All lines before the one containing "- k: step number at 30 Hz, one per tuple", plus that line itself, are to be printed exactly as they appear below.

▸ **Records shown**
※ ※ ※
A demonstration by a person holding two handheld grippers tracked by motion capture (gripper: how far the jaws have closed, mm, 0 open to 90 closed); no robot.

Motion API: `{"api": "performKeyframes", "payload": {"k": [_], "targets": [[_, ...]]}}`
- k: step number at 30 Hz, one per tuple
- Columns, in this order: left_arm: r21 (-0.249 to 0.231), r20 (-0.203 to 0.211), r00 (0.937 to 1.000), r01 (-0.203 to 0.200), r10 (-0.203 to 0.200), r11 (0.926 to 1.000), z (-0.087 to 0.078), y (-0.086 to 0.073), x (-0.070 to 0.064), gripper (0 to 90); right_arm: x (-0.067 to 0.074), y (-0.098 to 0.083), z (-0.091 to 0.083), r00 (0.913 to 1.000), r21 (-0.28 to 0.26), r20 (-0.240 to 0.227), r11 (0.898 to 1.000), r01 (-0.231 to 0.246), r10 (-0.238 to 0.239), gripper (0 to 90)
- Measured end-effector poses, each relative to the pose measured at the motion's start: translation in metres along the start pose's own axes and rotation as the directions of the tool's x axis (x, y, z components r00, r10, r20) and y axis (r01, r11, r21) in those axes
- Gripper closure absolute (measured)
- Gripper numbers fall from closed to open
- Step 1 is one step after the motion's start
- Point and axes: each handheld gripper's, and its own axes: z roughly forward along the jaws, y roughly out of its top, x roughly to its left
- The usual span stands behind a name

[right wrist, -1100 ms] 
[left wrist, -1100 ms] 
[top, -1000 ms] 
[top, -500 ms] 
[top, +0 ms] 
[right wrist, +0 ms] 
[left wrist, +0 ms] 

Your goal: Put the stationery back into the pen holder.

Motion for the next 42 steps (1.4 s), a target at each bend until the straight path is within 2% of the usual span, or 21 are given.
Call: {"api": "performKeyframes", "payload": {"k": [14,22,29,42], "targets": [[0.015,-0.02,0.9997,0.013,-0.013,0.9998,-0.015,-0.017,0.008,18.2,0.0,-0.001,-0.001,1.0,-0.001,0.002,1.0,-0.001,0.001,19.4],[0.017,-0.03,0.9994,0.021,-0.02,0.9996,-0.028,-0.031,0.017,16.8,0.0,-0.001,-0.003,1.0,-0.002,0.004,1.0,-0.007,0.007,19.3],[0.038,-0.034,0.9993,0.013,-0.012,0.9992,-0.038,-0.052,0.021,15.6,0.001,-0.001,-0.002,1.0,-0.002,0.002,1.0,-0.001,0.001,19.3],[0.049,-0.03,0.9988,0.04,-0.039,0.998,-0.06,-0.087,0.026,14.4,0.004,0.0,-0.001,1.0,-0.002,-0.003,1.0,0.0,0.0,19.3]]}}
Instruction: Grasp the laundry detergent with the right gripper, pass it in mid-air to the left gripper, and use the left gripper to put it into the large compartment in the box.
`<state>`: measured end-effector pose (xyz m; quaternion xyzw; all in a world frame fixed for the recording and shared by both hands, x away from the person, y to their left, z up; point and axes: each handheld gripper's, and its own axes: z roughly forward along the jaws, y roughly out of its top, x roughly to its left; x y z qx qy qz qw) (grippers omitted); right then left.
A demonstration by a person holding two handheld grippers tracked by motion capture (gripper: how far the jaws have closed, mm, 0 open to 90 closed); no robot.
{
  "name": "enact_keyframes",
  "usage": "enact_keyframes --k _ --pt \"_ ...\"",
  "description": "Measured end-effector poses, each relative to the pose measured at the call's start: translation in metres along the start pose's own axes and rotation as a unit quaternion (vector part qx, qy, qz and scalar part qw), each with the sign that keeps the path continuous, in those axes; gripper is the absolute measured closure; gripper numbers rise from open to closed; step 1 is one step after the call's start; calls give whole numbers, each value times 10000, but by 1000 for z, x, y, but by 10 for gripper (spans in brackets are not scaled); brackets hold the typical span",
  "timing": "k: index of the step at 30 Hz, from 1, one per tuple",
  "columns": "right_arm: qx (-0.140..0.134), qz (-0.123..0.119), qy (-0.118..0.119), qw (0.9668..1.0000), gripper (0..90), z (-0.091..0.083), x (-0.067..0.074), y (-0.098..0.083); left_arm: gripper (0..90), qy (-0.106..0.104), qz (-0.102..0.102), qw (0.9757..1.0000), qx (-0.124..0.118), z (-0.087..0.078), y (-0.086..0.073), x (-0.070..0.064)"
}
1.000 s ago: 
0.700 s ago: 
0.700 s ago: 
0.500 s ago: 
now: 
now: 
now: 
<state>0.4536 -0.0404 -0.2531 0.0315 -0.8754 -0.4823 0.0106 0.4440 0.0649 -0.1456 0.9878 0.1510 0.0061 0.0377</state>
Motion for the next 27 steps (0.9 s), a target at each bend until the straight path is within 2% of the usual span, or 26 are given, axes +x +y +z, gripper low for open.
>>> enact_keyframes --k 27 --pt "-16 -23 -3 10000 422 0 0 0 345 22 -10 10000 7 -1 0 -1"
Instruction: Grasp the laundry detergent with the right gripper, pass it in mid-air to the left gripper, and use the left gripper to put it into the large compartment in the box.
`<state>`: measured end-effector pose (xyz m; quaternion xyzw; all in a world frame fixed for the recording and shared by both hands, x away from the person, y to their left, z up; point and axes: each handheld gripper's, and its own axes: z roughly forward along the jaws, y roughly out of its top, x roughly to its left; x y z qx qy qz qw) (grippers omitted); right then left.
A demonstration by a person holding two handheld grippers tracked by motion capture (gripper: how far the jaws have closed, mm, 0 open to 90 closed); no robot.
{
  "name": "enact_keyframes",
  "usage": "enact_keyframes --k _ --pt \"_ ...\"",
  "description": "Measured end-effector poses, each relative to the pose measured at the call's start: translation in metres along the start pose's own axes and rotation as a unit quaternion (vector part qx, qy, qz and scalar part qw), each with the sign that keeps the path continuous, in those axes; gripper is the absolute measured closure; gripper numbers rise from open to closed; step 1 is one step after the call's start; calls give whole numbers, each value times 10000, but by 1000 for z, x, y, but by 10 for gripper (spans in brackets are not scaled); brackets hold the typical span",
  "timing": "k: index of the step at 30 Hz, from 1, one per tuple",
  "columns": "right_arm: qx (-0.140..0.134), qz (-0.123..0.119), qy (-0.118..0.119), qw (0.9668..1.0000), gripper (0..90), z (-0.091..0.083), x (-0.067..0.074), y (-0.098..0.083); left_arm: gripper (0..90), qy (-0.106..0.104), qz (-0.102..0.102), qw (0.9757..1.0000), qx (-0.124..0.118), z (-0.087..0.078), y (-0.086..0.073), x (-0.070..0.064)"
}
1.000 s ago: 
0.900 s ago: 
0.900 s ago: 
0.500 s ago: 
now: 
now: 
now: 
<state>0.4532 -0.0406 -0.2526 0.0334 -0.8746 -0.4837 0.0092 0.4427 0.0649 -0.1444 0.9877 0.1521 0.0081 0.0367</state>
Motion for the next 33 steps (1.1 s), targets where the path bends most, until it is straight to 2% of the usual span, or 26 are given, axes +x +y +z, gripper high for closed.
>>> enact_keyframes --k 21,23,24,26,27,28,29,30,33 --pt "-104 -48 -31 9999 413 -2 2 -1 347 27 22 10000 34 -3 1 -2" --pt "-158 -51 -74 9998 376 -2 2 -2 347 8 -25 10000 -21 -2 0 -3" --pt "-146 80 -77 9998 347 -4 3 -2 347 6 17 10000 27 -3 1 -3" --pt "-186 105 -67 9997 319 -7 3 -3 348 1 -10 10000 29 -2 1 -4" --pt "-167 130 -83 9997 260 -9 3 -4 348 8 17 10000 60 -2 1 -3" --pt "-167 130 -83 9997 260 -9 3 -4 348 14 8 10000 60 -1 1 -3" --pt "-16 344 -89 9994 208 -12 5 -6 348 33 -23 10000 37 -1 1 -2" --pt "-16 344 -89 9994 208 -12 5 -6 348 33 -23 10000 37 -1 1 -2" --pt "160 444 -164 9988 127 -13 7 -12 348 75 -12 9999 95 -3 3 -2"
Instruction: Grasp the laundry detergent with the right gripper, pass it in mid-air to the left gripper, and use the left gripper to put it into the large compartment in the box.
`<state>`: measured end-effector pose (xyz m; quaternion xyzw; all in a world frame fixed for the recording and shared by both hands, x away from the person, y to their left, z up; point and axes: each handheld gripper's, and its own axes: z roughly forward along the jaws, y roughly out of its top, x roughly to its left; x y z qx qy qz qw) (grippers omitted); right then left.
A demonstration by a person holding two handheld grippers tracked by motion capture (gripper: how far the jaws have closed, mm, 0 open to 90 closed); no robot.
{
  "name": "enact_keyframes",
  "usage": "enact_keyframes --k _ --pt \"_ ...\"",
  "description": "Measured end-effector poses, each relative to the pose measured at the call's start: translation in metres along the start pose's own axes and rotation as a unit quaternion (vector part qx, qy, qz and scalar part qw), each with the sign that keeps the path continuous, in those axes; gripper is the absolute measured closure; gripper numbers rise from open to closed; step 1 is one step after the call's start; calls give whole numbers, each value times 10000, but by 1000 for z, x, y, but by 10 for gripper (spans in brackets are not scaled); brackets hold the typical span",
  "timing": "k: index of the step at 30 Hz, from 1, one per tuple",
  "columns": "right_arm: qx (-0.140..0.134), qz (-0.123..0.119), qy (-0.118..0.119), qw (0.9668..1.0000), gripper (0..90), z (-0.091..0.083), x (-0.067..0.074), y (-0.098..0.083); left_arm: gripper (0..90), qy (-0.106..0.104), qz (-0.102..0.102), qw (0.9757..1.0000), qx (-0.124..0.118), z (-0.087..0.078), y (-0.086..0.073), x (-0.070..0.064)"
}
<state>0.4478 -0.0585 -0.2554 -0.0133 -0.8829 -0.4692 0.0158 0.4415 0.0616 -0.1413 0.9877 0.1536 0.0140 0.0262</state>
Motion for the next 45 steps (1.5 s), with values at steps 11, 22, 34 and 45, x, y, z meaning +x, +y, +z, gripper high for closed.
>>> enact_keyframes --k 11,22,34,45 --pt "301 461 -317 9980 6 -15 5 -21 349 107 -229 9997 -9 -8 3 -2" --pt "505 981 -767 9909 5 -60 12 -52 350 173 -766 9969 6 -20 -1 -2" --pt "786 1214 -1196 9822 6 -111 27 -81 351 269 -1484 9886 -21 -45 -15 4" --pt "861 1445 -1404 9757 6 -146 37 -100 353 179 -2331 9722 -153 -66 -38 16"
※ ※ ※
▸ **Response to the task**
A demonstration by a person holding two handheld grippers tracked by motion capture (gripper: how far the jaws have closed, mm, 0 open to 90 closed); no robot.

Motion API: `{"api": "performKeyframes", "payload": {"k": [_], "targets": [[_, ...]]}}`
- k: step number at 30 Hz, one per tuple

The work on this exercise is finished.